Among his personal highlights, Coluccio recalled a doubleheader with the White Sox in which he hit a game-winning home run in both games.

Though he is only a casual fan of today’s game, watching virtually no games until the playoffs and World Series, Coluccio said he retains his affinity for the diamond.

“I still love it. I’ve always loved it,” said Coluccio, who coached his three sons in youth baseball and later taught private lessons to area kids. “It was a passion. When you grow up in the Northwest, where you only have about three months a year that you can play baseball ... I had a rubber ball and I was out banging it against the side of the house, even if I was soaking wet from the pouring rain.”

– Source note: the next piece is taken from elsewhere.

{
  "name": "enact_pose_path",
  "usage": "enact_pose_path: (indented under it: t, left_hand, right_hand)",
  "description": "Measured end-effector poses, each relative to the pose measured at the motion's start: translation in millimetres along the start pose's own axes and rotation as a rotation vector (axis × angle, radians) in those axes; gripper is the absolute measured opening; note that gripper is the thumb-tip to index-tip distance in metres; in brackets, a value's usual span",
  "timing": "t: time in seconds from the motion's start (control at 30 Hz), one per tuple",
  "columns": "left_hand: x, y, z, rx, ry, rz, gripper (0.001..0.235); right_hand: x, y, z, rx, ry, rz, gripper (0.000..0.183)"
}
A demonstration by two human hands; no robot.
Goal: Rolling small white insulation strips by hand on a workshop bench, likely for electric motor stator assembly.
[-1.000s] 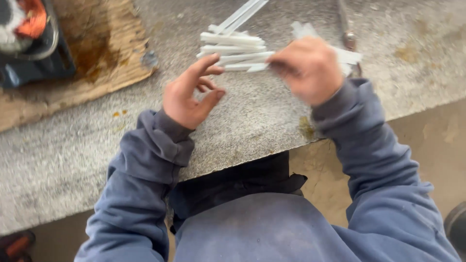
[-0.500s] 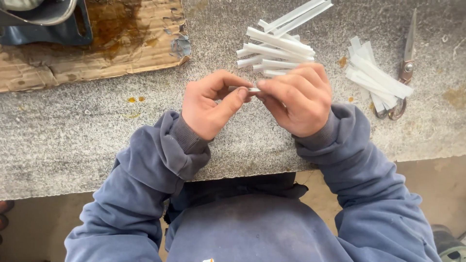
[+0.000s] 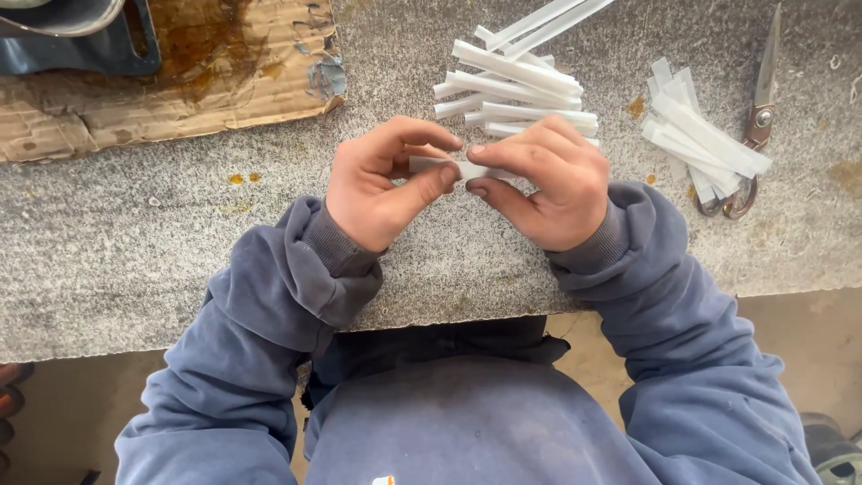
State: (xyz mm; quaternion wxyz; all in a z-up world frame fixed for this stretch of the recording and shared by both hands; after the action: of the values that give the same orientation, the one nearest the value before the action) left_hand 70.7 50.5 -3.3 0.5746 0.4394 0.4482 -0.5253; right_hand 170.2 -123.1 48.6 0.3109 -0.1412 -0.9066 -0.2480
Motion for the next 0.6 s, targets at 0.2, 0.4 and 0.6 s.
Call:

Coluccio said when baseball takes a hit, as with the recent suspensions, he is genuinely disappointed.

“I hate to see it,” Coluccio said of the recent negative publicity. “Its just a bad scene, especially when [the players] are making this kind of money, and the notoriety they have.”

Coluccio said there were no PEDs in his days.

“As far as enhancement drugs, believe me, there were no drugs that we took that ever enhanced us,” he said with a laugh. “It all went the other direction.”

Coluccio said he took lessons from his former manager, Chuck Tanner, about dealing with people that he has used in every aspect of his life. He also said the discipline he learned as an athlete has served him well in his real estate career.

He beamed when asked if any of his five grandchildren had shown any baseball skills.

“My little grandson who is 3 can hit the ball,” Coluccio said. His granddad and his father showed him how to do it and he knows what it’s all about.”

The grandson’s name? “Bobby C.,” Coluccio said.